--- Goal of the exercise ---
Retype all of the listing exactly, with no pictures.

______

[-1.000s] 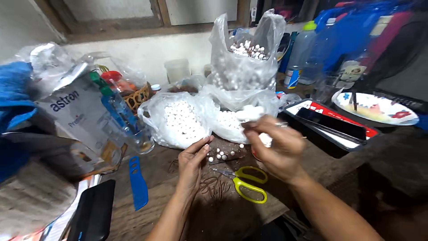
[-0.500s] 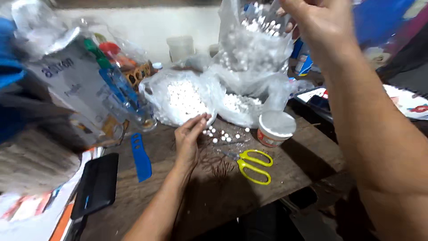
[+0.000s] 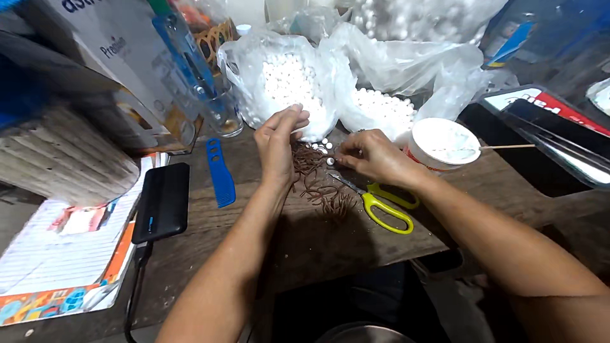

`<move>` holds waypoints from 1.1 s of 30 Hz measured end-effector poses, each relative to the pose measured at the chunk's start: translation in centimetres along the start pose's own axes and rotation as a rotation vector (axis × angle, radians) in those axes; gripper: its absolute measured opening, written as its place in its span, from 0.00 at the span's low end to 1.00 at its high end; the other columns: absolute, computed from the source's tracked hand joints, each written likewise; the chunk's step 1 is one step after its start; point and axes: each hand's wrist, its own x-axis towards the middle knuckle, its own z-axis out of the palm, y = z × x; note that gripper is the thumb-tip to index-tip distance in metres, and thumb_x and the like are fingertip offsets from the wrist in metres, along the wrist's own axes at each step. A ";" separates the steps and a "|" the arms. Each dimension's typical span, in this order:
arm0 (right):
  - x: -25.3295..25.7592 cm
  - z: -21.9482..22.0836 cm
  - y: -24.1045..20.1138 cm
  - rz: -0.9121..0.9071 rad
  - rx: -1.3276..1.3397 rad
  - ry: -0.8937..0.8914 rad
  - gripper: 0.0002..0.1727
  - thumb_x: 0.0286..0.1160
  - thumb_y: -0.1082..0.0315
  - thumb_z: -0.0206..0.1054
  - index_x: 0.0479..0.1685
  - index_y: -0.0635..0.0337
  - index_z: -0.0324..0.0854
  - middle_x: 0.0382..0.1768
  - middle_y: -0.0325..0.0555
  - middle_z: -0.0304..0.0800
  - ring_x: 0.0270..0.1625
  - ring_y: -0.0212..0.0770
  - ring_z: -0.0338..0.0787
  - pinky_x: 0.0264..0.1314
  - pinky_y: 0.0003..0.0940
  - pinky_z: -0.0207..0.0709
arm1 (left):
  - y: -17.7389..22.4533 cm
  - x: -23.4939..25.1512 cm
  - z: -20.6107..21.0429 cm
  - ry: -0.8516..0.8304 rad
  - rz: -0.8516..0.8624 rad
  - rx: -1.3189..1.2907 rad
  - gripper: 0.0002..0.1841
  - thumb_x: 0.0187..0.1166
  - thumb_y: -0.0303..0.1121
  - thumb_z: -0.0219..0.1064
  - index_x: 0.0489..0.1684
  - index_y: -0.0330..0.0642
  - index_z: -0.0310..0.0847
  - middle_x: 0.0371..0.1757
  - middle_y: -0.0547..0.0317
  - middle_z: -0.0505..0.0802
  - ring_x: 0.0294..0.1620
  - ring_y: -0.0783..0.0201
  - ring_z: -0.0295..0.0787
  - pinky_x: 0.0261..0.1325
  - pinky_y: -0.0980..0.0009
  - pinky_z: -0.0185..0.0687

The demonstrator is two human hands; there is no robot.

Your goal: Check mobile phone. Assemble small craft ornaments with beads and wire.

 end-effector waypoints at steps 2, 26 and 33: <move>1.1 0.2 0.4 0.049 -0.009 -0.030 0.08 0.78 0.72 0.68 0.38 0.66 0.91 0.35 0.54 0.90 0.40 0.50 0.89 0.48 0.52 0.80 | -0.1 0.0 0.0 -0.009 0.019 0.006 0.13 0.88 0.30 0.56 0.45 0.35 0.88 0.39 0.61 0.96 0.42 0.72 0.92 0.46 0.76 0.85; 0.7 0.2 0.2 0.209 0.699 0.318 0.05 0.76 0.76 0.70 0.32 0.61 0.87 0.20 0.33 0.83 0.18 0.21 0.74 0.21 0.15 0.68 | -1.3 -2.8 1.5 -0.057 0.256 0.183 0.02 0.77 0.22 0.70 0.41 0.33 0.87 0.39 0.64 0.91 0.31 0.80 0.85 0.36 0.82 0.84; 0.5 1.8 -1.0 0.139 0.632 0.419 0.04 0.72 0.78 0.69 0.31 0.62 0.85 0.20 0.32 0.81 0.19 0.20 0.75 0.24 0.16 0.71 | -2.2 -3.6 2.2 -0.079 0.262 0.113 0.08 0.68 0.16 0.75 0.43 0.29 0.90 0.45 0.57 0.93 0.39 0.77 0.90 0.46 0.80 0.88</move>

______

--- Answer space ---
[-1.000s] 
[-0.500s] 
[+0.000s] 

`<move>` holds waypoints from 1.1 s of 30 Hz measured end-effector poses, each relative to the pose measured at the chunk's start: translation in centimetres along the start pose's own axes and rotation as a rotation vector (axis × angle, radians) in those axes; gripper: its absolute measured opening, written as its place in its span, from 0.00 at the span's low end to 1.00 at its high end; the other columns: absolute, computed from the source's tracked hand joints, each written likewise; the chunk's step 1 is one step after its start; point and axes: each hand's wrist, its own x-axis towards the middle knuckle, its own z-axis out of the palm, y = z × x; note that gripper is the thumb-tip to index-tip distance in metres, and thumb_x and the like are fingertip offsets from the wrist in metres, along the wrist's own axes at each step. A ";" separates the steps and a "|" the arms. Each dimension's typical span, in this order:
arm0 (right):
  - x: -25.3295..25.7592 cm
  - z: -21.9482..22.0836 cm
  - y: -24.1045..20.1138 cm
  - rz: -0.9121..0.9071 rad
  - rx: -1.3276..1.3397 rad
  - ry: -0.8937..0.8914 rad
  - gripper: 0.0002..0.1727
  - thumb_x: 0.0286..0.1160
  - thumb_y: -0.1082..0.0315
  - thumb_z: -0.0206..0.1054
  - index_x: 0.0479..0.1685
  - index_y: -0.0635..0.0337
  - index_z: -0.0324..0.0854
  - middle_x: 0.0382..0.1768
  - middle_y: -0.0325..0.0555
  - middle_z: -0.0304..0.0800
  - ring_x: 0.0270..0.1625
  - ring_y: -0.0212..0.0770
  - ring_z: -0.0338..0.0787
  - pinky_x: 0.0264..0.1314
  - pinky_y: 0.0003..0.0940
  - pinky_z: -0.0207..0.0709
arm1 (left):
  - y: -17.7389..22.4533 cm
  - x: -23.4939..25.1512 cm
  - z: -20.6107..21.0429 cm
  - ry: -0.8516..0.8304 rad
  - rz: -0.8516..0.8624 rad
  - rx: -1.3189..1.2907 rad
  - gripper: 0.0002..0.1841
  - thumb_x: 0.0187..0.1166
  - thumb_y: -0.0303..0.1121
  - thumb_z: -0.0219..0.1064
  - index_x: 0.0489..0.1684
  - index_y: -0.0330..0.0642
  - index_z: -0.0310..0.0847
  - middle_x: 0.0371..0.1757
  - middle_y: -0.0547..0.0317
  - middle_z: -0.0505..0.0802
  - ring_x: 0.0294..0.1620
  - ring_y: -0.0783..0.0201
  - ring_z: -0.0295..0.0787
  - pinky_x: 0.0261..0.1325
  - pinky_y: -0.0980..0.0009
  - pinky_z: -0.0185..0.0687

The demonstrator is two human hands; there is no robot.

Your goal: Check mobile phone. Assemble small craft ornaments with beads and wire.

 end-effector waypoints at steps 2, 26 and 33: <move>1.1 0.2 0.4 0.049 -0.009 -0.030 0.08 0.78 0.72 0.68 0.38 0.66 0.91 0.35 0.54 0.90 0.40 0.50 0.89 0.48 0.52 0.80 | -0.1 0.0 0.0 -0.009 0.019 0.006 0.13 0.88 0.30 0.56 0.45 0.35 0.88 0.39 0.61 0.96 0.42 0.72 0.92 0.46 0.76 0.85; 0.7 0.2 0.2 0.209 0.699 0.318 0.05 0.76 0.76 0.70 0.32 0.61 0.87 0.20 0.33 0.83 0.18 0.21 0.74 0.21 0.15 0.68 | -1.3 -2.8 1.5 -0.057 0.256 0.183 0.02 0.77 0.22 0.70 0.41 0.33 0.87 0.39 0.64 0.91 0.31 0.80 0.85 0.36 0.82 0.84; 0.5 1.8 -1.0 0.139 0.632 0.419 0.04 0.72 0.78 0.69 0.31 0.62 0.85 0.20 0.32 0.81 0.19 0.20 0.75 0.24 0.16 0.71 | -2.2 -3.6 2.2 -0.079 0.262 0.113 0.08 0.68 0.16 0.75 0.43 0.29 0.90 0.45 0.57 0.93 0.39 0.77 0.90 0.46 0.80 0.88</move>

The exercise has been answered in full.